**Action item**
Once you reach the end of the data, transcribe all of it exactly.

────────────────────────────────────────

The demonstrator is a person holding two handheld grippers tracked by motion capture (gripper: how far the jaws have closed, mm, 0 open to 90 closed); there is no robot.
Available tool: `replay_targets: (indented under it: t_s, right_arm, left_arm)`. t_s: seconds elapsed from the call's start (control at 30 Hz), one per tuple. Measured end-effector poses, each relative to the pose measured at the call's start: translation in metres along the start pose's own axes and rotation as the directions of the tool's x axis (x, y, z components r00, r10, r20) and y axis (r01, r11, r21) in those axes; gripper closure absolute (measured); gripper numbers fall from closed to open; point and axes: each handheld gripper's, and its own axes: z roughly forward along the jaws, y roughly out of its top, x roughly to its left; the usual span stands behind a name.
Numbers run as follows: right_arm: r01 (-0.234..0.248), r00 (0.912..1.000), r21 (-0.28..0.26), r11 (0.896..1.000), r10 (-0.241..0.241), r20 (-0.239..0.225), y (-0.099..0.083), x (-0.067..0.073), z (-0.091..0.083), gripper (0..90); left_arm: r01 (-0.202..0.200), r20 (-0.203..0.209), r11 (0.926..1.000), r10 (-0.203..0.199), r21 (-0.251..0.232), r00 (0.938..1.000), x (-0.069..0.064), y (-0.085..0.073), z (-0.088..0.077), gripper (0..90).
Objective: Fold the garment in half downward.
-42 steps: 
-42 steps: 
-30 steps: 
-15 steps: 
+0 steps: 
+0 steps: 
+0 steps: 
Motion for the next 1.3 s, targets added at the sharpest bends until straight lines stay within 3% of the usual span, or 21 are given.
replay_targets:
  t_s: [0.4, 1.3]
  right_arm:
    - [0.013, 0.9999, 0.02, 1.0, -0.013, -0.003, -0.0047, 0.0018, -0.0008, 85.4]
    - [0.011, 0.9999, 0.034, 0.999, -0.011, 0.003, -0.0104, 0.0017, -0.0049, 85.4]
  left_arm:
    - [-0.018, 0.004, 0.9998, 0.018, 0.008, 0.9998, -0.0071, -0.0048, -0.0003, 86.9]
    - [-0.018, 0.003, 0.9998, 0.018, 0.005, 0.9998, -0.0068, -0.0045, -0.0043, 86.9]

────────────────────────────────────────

**Response**
The demonstrator is a person holding two handheld grippers tracked by motion capture (gripper: how far the jaws have closed, mm, 0 open to 90 closed); there is no robot.
Available tool: `replay_targets: (indented under it: t_s, right_arm, left_arm)`. t_s: seconds elapsed from the call's start (control at 30 Hz), one per tuple. Measured end-effector poses, each relative to the pose measured at the call's start: translation in metres along the start pose's own axes and rotation as the directions of the tool's x axis (x, y, z components r00, r10, r20) and y axis (r01, r11, r21) in those axes; gripper closure absolute (measured); gripper numbers fall from closed to open; point and axes: each handheld gripper's, and its own axes: z roughly forward along the jaws, y roughly out of its top, x roughly to its left; the usual span stands behind a name.
Numbers run as follows: right_arm: r01 (-0.234..0.248), r00 (0.912..1.000), r21 (-0.28..0.26), r11 (0.896..1.000), r10 (-0.241..0.241), r20 (-0.239..0.225), y (-0.099..0.083), x (-0.067..0.073), z (-0.091..0.083), gripper (0..90); left_arm: r01 (-0.202..0.200), r20 (-0.203..0.209), r11 (0.926..1.000), r10 (-0.203..0.199), r21 (-0.251..0.232), r00 (0.938..1.000), x (-0.069..0.064), y (-0.085..0.073), z (-0.088..0.077), gripper (0..90).
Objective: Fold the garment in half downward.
-42 steps: 
-42 steps: 
-30 steps: 
-15 steps: 
+0 steps: 
+0 steps: 
+0 steps: 
Motion for the next 1.3 s, targets added at the sharpest bends until straight lines stay within 3% of the usual span, or 21 are given.
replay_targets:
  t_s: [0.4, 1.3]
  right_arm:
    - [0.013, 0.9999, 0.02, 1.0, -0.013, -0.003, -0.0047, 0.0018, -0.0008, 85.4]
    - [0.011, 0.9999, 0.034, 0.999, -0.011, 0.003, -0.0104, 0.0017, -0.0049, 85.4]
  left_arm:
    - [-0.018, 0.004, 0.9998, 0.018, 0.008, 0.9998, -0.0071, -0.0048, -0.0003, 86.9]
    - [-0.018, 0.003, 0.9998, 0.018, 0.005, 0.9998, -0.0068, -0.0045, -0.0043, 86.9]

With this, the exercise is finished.